WORK TO BE COMPLETED:
Determine the number of lines in the data that contain "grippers". Answer with that number only.

DATA:
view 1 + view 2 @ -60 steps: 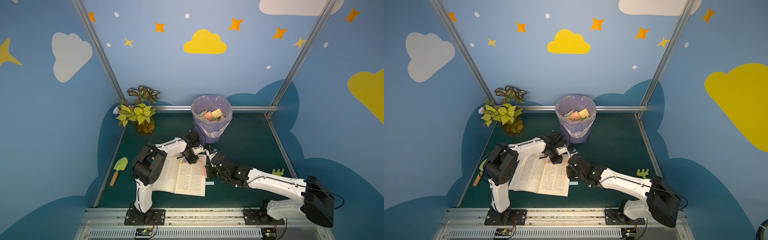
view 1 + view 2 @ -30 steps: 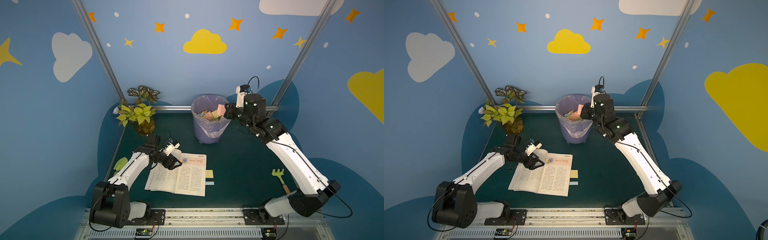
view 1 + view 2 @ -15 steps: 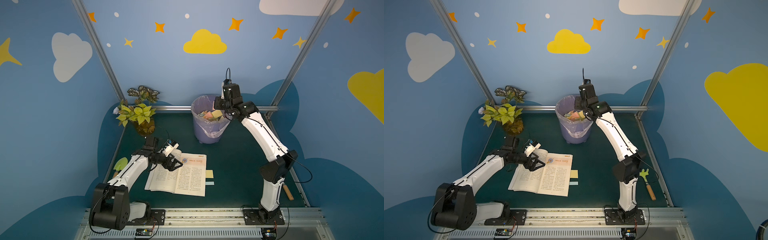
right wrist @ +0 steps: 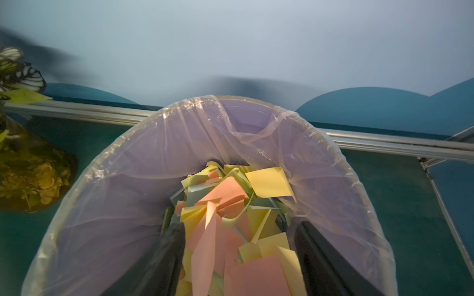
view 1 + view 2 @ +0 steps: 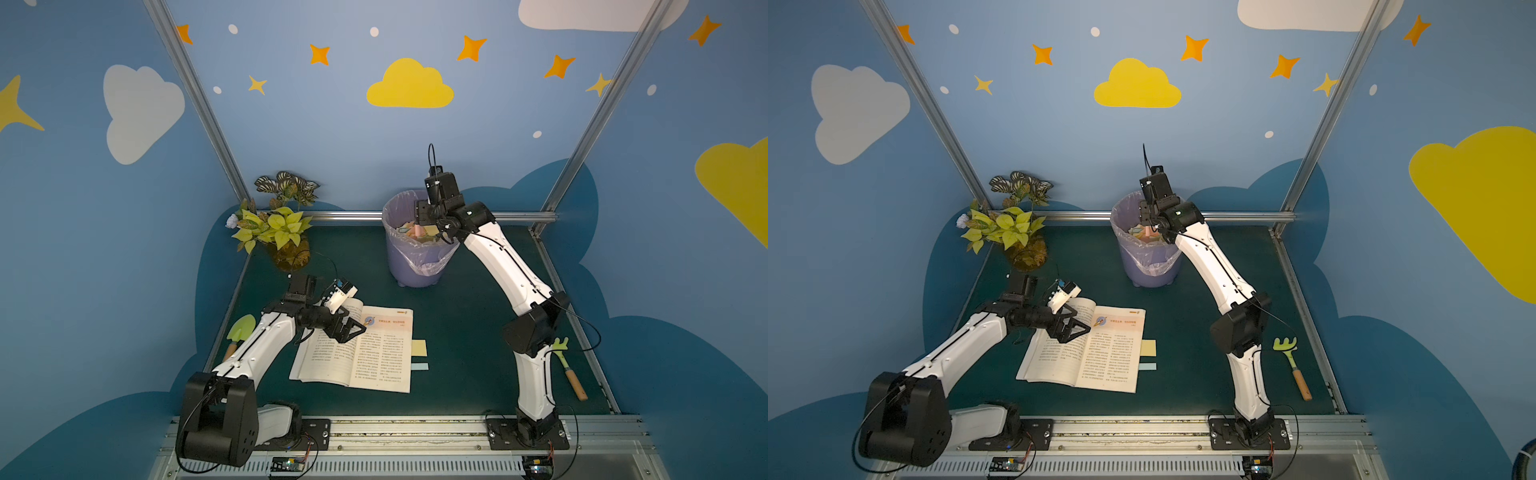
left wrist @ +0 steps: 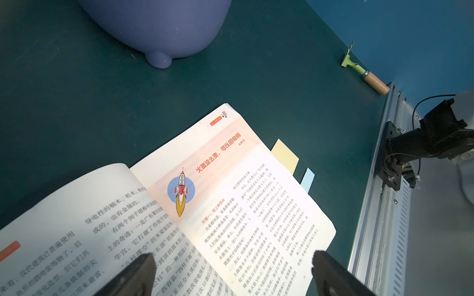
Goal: Peel off the used sticky note
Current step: Place the note in the trash bin, then turn the page of the book at the center of the board.
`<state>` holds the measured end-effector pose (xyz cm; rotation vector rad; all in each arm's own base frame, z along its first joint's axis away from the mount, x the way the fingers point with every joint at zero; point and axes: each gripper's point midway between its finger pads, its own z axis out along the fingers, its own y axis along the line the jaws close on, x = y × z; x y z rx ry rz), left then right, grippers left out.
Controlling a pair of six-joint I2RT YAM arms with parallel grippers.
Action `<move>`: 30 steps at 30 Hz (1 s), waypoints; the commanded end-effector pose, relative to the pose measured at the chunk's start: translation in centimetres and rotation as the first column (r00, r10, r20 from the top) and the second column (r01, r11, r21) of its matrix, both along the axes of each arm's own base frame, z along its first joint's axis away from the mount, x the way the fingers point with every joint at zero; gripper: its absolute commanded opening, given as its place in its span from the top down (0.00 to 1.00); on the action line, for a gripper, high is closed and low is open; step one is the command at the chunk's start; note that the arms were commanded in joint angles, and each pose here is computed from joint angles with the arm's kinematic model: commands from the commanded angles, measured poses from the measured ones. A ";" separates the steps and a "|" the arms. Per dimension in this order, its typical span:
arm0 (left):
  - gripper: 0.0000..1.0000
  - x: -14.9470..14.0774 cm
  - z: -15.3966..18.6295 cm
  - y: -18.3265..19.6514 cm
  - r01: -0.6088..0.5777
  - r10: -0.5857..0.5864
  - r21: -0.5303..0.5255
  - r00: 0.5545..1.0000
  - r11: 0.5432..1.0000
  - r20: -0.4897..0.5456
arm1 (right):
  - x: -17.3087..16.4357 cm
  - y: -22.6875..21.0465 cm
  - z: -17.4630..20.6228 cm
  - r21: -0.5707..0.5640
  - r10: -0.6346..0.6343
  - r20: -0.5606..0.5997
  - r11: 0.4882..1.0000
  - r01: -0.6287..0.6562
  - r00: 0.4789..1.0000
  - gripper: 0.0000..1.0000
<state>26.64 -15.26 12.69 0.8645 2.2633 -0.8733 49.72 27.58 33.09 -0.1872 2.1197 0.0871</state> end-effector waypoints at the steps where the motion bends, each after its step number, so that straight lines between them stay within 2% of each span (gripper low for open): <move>1: 0.01 -0.2 0.1 0.0 0.015 -0.015 -0.008 1.000 1.000 0.010 | -1.4 -1.0 3.4 -0.029 -0.021 0.063 0.999 0.022 0.998 0.14; 9: 0.01 0.1 0.1 0.7 0.001 -0.002 0.043 1.000 0.999 0.022 | -4.9 -1.4 5.8 -0.112 -0.014 0.098 0.993 0.025 0.995 0.10; 15: 0.01 0.7 -0.6 2.4 -0.032 0.025 0.170 0.999 0.985 0.046 | -11.7 -0.4 5.9 -0.107 0.061 0.088 0.993 -0.051 0.994 0.10; 18: 0.01 0.4 -1.4 3.5 -0.018 0.003 0.253 0.998 0.967 0.057 | -16.0 -0.2 3.7 -0.015 0.089 0.072 0.996 -0.088 0.993 0.10; 22: 0.01 -0.2 -2.4 4.6 0.014 -0.038 0.344 0.997 0.939 0.063 | -20.4 -0.3 -1.9 0.206 0.123 0.003 0.971 -0.121 0.992 0.10; 26: 0.02 -0.6 -3.4 5.8 0.030 -0.064 0.421 0.996 0.906 0.067 | -23.2 -0.8 -7.4 0.360 0.143 -0.086 0.927 -0.103 0.986 0.10; 30: 0.03 -0.7 -4.5 6.9 0.041 -0.081 0.484 0.995 0.874 0.062 | -25.3 -0.7 -12.1 0.439 0.169 -0.181 0.895 -0.074 0.969 0.10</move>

OUTPUT:
2